Le côté critique de Descartes est apparu au grand jour. Nous voulons des réponses - des réponses simples, absolues, là où, en réalité, la complexité est grande. L'obsession du vrai contre le faux nous conduit à des solutions artificielles aussi rassurantes que l'ancienne certitude que le monde était plat. L'obsession de l'efficacité en tant que valeur en soi a conduit de larges pans de nos économies au chaos. Les cahiers d'information et les organigrammes sont devenus à notre époque les protocoles du pouvoir, tout comme l'était la cérémonie de réveil du roi à Versailles au XVIIIe siècle. La raison a désormais beaucoup en commun avec les derniers jours de l'ancien régime. La raison possède, comme la monarchie, un système parfaitement construit, parfaitement intégré, parfaitement auto-justifié. Le système lui-même est devenu la justification de la société. Personne ne se souvient, à la fin du XVIIIe siècle, que l'Église et les rois avaient à l'origine développé leur système de pouvoir afin d'apporter la stabilité à un continent anarchique. De même, personne ne semble se souvenir aujourd'hui de l'objectif initial des systèmes technocratiques élaborés qui dominent nos vies. Ils ont été adoptés pour lutter contre les forces établies des caprices et des intérêts personnels sans entrave, qui utilisaient le pouvoir comme bon leur semblait.

Jusqu'à il y a quelques années, on s'accordait à dire que tout ce que la raison dictait était par définition bon. Depuis le milieu des années soixante, cependant, le sentiment général que nos systèmes ne fonctionnent pas s'est accru. De multiples signes de cette situation sont facilement identifiables, mais ils résistent d'une certaine manière à s'inscrire dans un schéma. La dépression. Le gonflement de l'industrie de l'armement. L'effondrement du système juridique. La confusion sur la propriété et le capitalisme. Des exemples pris au hasard dans une liste sans fin. Nous voyons des signes d'échec, mais le système ne fournit aucun vocabulaire pour décrire cet effondrement, à moins que nous ne devenions irrationnels ; et le vocabulaire de la déraison est celui de l'obscurité, donc nous l'évitons à juste titre.

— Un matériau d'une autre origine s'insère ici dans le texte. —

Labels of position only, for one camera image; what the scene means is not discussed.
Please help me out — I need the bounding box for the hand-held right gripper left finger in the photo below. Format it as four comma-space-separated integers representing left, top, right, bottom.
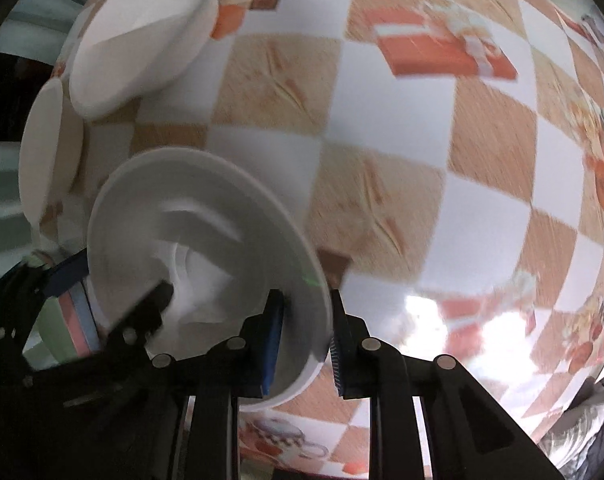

Cette absence de mécanismes intellectuels permettant de remettre en question nos propres actions devient évidente lorsque l'expression de tout doute non structuré - par exemple, sur l'exportation d'armes vers des ennemis potentiels ou la perte du pouvoir des actionnaires au profit des gestionnaires ou la perte du pouvoir parlementaire au profit de l'exécutif - est automatiquement classée comme naïve ou idéaliste ou mauvaise pour l'économie ou simplement mauvaise pour l'emploi. Et si nous essayons d'utiliser des mots sensés pour traiter ces problèmes, ils seront immédiatement pris dans les structures des arguments officiels qui accompagnent les idéologies modernes officielles - des arguments aussi stériles que les idéologies sont sans intérêt. Notre société ne contient aucune méthode d'autocritique sérieuse pour la simple raison qu'elle est désormais un système d'auto-justification qui génère sa propre logique.